With the increasing demand for new technology and the growing needs of businesses, most organizations cannot avoid some kind of integration with a 3rd party application. For our Dynamics 365 clients, we've built numerous integrations for organizations. These integrations have ranged from data based to functional based. However, integrating with a 3rd party always comes with its challenges. The main challenge I want to focus on in this topic is how to ensure integrations with 3rd parties run smoothly, even as the 3rd party application continues to evolve.
Tip 1: Understanding authentication expiration dates
In order to integrate between 2 applications, there are usually going to be credentials required. Whether these are application based credentials, user based credentials or token based, they likely have some kind of expiration date tied to them. It's important to understand what that expiration is and for your team to have a plan in place to reset those credentials before they expire. Depending on the type of authentication needed and the policies in place, you could automate this. One way that you could do this is using Microsoft Flow, which allows power users to build workflows that integrate a diverse set of apps and services.
Tip 2: Knowing when updates to the 3rd party application will impact your integration
Many vendors have distribution lists that your team can request to be added to when changes are coming that could impact your solution. For example, as a Microsoft partner, we (and our clients) have received email notifications when authentication changes are being made to Dynamics 365 or when components are being deprecated. This gives our team sufficient time to plan ahead and prepare for any updates necessary to integrations that may be tied to those components. Reach out to the 3rd party and request that your team be added to the notification list.

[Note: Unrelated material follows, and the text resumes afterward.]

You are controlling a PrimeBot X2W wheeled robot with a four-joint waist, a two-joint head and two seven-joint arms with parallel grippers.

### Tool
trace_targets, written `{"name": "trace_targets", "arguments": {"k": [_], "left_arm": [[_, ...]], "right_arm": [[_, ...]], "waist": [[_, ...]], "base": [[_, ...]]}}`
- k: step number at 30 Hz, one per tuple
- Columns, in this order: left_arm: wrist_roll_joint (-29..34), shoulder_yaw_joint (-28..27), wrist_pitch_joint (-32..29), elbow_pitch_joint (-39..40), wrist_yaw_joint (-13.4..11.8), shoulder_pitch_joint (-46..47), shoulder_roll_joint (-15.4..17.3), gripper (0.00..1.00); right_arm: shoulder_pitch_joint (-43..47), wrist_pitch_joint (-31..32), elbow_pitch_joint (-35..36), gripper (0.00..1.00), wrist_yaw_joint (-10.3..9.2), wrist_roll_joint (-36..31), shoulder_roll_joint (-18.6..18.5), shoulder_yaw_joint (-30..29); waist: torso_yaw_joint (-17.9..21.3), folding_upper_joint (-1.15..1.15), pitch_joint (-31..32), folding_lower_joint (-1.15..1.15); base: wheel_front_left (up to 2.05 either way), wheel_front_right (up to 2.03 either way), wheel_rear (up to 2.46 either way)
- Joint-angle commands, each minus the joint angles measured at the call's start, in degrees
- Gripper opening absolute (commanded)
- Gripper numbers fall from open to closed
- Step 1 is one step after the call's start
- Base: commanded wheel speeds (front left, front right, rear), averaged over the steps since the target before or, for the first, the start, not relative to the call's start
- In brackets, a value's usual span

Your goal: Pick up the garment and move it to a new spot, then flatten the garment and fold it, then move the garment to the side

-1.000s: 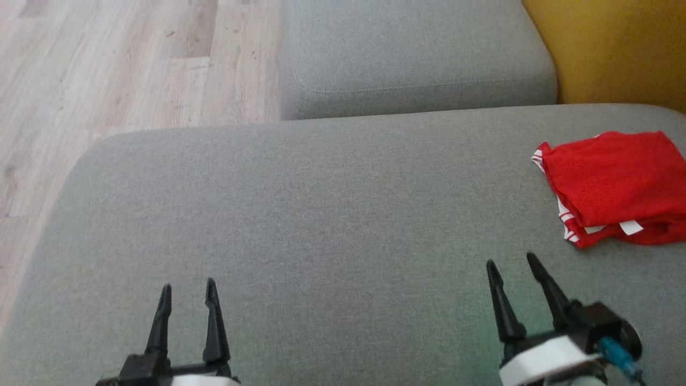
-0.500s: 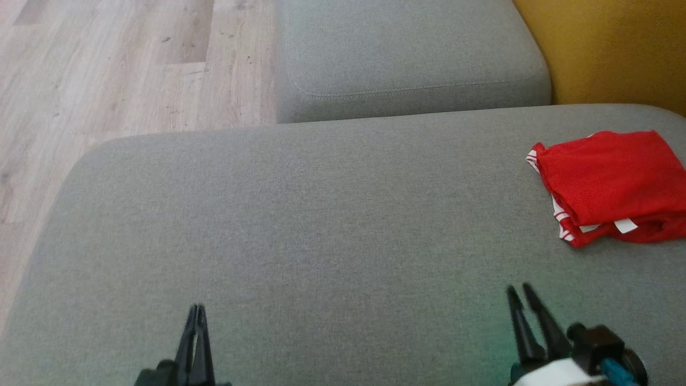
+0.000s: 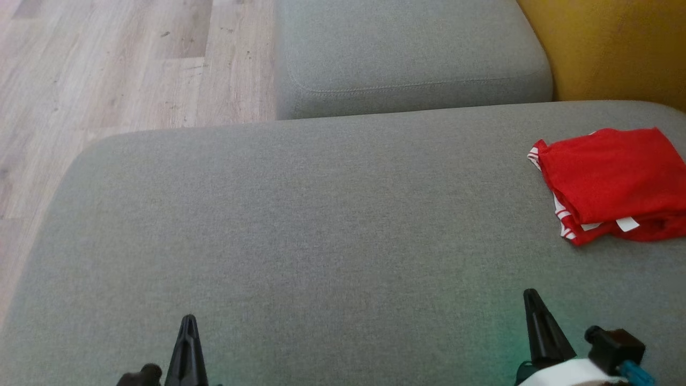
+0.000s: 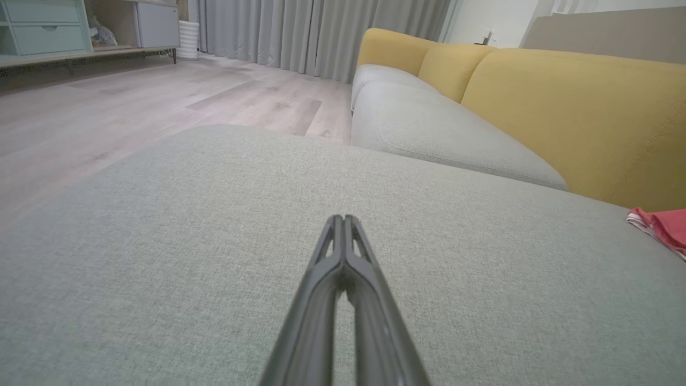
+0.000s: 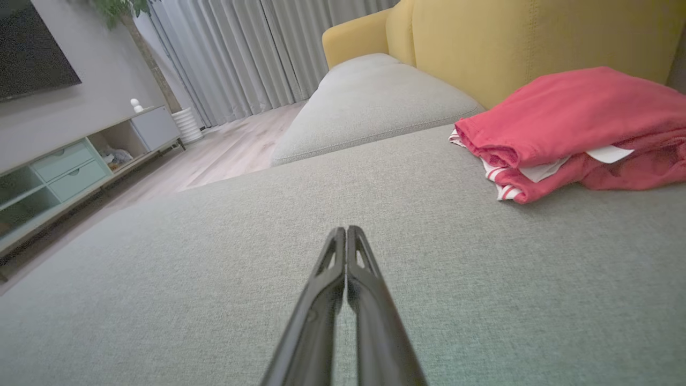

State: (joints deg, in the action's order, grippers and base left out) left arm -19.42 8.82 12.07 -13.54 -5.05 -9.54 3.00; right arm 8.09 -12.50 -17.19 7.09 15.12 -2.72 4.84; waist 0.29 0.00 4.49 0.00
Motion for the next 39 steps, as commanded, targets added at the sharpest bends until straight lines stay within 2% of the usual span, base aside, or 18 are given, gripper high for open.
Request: {"name": "trace_targets", "arguments": {"k": [1,39], "left_arm": [[-1.58,-1.38,-0.33,1.57,0.36,3.3,0.08,0.0],[-25.96,-5.96,-6.4,0.87,4.5,7.52,0.15,0.0]], "right_arm": [[-2.98,0.42,1.93,0.0,0.06,1.9,-0.62,-0.41],[-6.74,5.72,2.42,0.0,0.18,28.54,-1.37,-2.87]], "waist": [[0.0,0.0,-0.06,0.0],[-0.1,0.0,-1.63,0.0]], "base": [[0.0,0.0,0.0],[0.0,0.0,0.0]]}}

Tip 3: Catching errors caused by undocumented changes
In a "perfect" world, we would be notified any time a change is made to any component that would impact an integration. Since we don't live in this kind of world, every integration admin should consider creating their own process to monitor for issues that need to be addressed based on severity level. How this is done is entirely dependent on how the integration was built and the technologies available to your team. One example is that you could create unit tests of your integration and execute these on a recurring schedule within an Azure function app or Microsoft Flow. These unit tests can catch failures that ideally, will be caught before end users see them and which can be emailed to your support team to begin remediation.